» **TASK DESCRIPTION**
Each record below should be set down exactly.

» **MATERIAL FOR THE TASK**
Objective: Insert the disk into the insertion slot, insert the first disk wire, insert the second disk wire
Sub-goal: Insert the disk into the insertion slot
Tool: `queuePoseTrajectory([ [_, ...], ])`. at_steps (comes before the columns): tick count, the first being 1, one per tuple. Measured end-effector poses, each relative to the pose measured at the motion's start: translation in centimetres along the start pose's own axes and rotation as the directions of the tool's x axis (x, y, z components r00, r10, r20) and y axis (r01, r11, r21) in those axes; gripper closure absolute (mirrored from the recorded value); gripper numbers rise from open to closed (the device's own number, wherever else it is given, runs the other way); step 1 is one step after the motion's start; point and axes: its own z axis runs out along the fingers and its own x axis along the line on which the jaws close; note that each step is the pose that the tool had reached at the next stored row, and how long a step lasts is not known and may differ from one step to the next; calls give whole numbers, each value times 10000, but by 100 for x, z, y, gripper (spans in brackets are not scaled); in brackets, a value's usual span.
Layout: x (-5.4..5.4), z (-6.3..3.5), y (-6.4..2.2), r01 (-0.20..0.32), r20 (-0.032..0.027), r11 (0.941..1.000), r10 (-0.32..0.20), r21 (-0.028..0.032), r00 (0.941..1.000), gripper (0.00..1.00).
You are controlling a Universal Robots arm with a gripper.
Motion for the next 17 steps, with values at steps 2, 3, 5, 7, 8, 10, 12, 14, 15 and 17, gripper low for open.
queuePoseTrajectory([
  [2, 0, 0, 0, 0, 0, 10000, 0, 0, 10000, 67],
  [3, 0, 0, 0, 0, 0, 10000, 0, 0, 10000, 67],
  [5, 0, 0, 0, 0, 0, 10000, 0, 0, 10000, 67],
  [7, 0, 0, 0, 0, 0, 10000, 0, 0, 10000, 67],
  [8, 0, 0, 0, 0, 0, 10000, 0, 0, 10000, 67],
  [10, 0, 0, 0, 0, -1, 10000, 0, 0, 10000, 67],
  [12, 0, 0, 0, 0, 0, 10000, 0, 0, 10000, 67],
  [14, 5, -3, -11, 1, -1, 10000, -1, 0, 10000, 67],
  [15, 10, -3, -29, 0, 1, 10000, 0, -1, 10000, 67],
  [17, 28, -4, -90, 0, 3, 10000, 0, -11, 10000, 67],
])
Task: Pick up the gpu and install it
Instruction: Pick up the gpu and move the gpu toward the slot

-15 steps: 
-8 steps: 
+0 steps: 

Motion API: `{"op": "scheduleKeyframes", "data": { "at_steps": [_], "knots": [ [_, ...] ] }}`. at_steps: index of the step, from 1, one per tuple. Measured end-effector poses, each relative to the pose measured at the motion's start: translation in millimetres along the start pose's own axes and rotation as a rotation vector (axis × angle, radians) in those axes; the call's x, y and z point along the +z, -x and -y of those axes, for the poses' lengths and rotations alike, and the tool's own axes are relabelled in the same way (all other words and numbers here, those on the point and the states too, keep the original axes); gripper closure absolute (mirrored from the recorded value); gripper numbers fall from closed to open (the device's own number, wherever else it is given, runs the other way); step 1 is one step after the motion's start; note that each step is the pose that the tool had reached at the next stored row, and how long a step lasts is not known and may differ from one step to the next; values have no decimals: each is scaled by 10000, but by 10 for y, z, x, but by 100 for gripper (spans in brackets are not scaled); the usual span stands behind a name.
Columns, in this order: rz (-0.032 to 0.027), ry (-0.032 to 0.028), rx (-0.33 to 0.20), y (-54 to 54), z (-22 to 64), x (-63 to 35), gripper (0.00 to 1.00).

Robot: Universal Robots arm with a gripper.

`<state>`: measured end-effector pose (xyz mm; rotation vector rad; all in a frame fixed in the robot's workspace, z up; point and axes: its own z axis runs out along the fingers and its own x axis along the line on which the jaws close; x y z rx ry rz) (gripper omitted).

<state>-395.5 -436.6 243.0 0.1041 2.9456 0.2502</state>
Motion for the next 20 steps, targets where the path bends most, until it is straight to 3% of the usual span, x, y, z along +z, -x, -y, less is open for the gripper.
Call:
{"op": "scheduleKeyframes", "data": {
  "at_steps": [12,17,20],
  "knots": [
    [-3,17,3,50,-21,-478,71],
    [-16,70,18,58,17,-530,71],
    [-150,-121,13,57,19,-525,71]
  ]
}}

» **RESPONSE TO THE EXERCISE**
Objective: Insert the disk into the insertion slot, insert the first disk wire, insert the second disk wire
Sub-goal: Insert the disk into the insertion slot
Tool: `queuePoseTrajectory([ [_, ...], ])`. at_steps (comes before the columns): tick count, the first being 1, one per tuple. Measured end-effector poses, each relative to the pose measured at the motion's start: translation in centimetres along the start pose's own axes and rotation as the directions of the tool's x axis (x, y, z components r00, r10, r20) and y axis (r01, r11, r21) in those axes; gripper closure absolute (mirrored from the recorded value); gripper numbers rise from open to closed (the device's own number, wherever else it is given, runs the other way); step 1 is one step after the motion's start; point and axes: its own z axis runs out along the fingers and its own x axis along the line on which the jaws close; note that each step is the pose that the tool had reached at the next stored row, and how long a step lasts is not known and may differ from one step to the next; calls give whole numbers, each value times 10000, but by 100 for x, z, y, gripper (spans in brackets are not scaled); in brackets, a value's usual span.
Layout: x (-5.4..5.4), z (-6.3..3.5), y (-6.4..2.2), r01 (-0.20..0.32), r20 (-0.032..0.027), r11 (0.941..1.000), r10 (-0.32..0.20), r21 (-0.028..0.032), r00 (0.941..1.000), gripper (0.00..1.00).
You are controlling a Universal Robots arm with a gripper.
Motion for the next 17 steps, with values at steps 2, 3, 5, 7, 8, 10, 12, 14, 15 and 17, gripper low for open.
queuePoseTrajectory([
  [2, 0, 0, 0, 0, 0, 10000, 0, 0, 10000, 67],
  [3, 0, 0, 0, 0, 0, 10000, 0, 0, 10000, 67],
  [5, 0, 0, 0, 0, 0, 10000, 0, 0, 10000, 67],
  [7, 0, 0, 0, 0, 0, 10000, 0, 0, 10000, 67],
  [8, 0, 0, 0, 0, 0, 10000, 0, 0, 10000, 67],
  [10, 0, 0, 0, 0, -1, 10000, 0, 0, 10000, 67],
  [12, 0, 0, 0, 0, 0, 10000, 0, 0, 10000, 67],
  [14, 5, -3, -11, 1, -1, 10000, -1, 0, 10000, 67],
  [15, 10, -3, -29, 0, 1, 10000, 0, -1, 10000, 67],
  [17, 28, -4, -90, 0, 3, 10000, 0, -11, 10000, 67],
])
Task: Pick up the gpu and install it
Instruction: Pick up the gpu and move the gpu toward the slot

-15 steps: 
-8 steps: 
+0 steps: 

Motion API: `{"op": "scheduleKeyframes", "data": { "at_steps": [_], "knots": [ [_, ...] ] }}`. at_steps: index of the step, from 1, one per tuple. Measured end-effector poses, each relative to the pose measured at the motion's start: translation in millimetres along the start pose's own axes and rotation as a rotation vector (axis × angle, radians) in those axes; the call's x, y and z point along the +z, -x and -y of those axes, for the poses' lengths and rotations alike, and the tool's own axes are relabelled in the same way (all other words and numbers here, those on the point and the states too, keep the original axes); gripper closure absolute (mirrored from the recorded value); gripper numbers fall from closed to open (the device's own number, wherever else it is given, runs the other way); step 1 is one step after the motion's start; note that each step is the pose that the tool had reached at the next stored row, and how long a step lasts is not known and may differ from one step to the next; values have no decimals: each is scaled by 10000, but by 10 for y, z, x, but by 100 for gripper (spans in brackets are not scaled); the usual span stands behind a name.
Columns, in this order: rz (-0.032 to 0.027), ry (-0.032 to 0.028), rx (-0.33 to 0.20), y (-54 to 54), z (-22 to 64), x (-63 to 35), gripper (0.00 to 1.00).

Robot: Universal Robots arm with a gripper.

`<state>`: measured end-effector pose (xyz mm; rotation vector rad; all in a frame fixed in the robot's workspace, z up; point and axes: its own z axis runs out along the fingers and its own x axis along the line on which the jaws close; x y z rx ry rz) (gripper omitted).

<state>-395.5 -436.6 243.0 0.1041 2.9456 0.2502</state>
Motion for the next 20 steps, targets where the path bends most, until it is straight to 3% of the usual span, x, y, z along +z, -x, -y, less is open for the gripper.
Call:
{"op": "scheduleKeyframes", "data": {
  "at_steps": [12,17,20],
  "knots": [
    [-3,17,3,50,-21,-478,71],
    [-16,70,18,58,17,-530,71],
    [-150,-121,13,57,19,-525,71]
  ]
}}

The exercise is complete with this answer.